*Materials provided*:

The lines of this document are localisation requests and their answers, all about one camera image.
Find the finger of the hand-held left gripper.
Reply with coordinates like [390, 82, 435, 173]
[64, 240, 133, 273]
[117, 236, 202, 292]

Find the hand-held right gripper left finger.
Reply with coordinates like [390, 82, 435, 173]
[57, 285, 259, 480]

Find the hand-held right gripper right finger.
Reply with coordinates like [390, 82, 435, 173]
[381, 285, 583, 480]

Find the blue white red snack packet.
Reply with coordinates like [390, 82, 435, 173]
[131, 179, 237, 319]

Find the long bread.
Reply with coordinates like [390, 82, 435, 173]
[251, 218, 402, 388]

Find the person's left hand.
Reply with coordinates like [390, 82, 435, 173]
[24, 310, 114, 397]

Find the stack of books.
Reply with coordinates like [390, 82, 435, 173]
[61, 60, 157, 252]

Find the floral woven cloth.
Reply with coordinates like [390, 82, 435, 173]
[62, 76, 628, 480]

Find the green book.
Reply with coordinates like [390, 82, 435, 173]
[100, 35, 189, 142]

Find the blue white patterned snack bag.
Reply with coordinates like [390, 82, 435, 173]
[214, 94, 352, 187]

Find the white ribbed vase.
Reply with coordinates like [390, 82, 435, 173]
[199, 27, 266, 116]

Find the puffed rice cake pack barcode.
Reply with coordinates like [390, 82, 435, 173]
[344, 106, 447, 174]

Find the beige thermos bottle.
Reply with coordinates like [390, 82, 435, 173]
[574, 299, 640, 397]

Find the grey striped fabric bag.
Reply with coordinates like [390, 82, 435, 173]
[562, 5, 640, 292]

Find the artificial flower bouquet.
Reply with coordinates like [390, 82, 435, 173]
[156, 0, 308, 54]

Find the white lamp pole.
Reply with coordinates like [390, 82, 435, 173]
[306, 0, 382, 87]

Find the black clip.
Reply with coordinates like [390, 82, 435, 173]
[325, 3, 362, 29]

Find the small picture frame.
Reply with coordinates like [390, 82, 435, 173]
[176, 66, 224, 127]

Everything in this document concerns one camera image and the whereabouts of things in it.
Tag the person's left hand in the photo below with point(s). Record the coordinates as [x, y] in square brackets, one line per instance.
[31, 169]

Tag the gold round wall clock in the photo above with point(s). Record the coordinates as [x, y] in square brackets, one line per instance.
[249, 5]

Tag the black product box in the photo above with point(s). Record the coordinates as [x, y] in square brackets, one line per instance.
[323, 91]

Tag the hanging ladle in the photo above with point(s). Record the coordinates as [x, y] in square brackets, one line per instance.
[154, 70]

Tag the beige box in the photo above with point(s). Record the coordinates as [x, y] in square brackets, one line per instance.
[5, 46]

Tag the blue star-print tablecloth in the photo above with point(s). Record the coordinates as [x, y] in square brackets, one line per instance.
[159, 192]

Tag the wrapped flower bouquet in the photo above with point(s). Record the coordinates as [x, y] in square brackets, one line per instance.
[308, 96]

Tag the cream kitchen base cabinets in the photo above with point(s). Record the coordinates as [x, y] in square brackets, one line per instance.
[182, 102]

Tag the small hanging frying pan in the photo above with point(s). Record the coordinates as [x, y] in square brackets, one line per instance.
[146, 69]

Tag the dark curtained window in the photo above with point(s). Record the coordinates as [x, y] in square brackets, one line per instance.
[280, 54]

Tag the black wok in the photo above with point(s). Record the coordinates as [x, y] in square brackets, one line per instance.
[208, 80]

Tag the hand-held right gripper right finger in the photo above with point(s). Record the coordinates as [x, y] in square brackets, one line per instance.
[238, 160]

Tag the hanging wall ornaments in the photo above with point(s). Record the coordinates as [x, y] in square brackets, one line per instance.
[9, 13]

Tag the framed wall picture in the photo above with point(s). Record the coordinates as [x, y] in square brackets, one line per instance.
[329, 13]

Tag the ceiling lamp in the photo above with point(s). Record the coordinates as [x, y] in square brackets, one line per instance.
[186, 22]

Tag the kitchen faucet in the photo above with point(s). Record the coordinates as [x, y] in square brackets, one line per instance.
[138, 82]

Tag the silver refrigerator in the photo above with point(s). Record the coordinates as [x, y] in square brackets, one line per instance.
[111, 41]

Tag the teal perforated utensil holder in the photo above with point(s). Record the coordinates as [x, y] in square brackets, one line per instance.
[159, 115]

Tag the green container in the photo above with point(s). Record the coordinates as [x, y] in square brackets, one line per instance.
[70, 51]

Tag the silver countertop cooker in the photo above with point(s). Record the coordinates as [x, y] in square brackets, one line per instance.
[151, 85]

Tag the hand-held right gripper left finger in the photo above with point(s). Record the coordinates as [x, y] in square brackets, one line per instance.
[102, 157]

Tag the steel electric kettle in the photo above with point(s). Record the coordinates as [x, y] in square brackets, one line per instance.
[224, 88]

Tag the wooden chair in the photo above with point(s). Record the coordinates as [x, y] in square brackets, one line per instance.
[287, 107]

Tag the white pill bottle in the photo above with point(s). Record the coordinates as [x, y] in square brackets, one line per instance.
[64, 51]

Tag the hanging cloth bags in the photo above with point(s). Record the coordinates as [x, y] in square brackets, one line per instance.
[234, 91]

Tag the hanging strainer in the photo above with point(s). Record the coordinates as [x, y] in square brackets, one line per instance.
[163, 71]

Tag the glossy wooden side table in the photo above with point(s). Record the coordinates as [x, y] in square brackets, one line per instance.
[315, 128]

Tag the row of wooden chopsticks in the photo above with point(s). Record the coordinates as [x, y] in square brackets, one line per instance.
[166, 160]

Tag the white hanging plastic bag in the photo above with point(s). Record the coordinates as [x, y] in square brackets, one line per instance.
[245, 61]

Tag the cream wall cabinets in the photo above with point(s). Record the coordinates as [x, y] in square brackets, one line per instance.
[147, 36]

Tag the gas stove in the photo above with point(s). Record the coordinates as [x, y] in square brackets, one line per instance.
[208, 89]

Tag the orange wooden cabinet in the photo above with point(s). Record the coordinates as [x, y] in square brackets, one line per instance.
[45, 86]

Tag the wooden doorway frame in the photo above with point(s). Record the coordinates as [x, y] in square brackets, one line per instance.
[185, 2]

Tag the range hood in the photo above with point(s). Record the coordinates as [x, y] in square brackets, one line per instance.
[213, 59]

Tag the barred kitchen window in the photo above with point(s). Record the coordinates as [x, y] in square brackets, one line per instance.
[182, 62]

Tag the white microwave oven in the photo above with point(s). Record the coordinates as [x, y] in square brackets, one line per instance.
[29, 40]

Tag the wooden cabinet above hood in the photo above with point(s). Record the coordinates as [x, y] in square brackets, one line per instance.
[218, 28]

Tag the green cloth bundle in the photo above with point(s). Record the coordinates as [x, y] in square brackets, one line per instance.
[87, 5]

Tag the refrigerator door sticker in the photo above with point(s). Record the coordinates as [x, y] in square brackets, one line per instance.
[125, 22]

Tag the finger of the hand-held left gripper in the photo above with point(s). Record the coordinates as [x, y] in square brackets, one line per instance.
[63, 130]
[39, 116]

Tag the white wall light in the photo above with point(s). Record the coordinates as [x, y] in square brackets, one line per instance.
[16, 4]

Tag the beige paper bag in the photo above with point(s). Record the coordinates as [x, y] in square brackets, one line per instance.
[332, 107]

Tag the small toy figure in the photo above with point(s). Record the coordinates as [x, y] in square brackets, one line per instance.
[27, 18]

*Task prompt*: Output the lines above exactly, but only those between the line holding "Find the person's left hand." and the line holding "Find the beige thermos bottle.", inclusive.

*Result*:
Find the person's left hand.
Reply with coordinates like [390, 82, 435, 173]
[24, 310, 114, 397]

Find the stack of books.
Reply with coordinates like [390, 82, 435, 173]
[61, 60, 157, 252]

Find the floral woven cloth.
Reply with coordinates like [390, 82, 435, 173]
[62, 76, 628, 480]

Find the green book.
Reply with coordinates like [390, 82, 435, 173]
[100, 35, 189, 142]

Find the blue white patterned snack bag.
Reply with coordinates like [390, 82, 435, 173]
[214, 94, 352, 187]

Find the white ribbed vase.
Reply with coordinates like [390, 82, 435, 173]
[199, 27, 266, 116]

Find the puffed rice cake pack barcode.
Reply with coordinates like [390, 82, 435, 173]
[344, 106, 447, 174]

Find the beige thermos bottle.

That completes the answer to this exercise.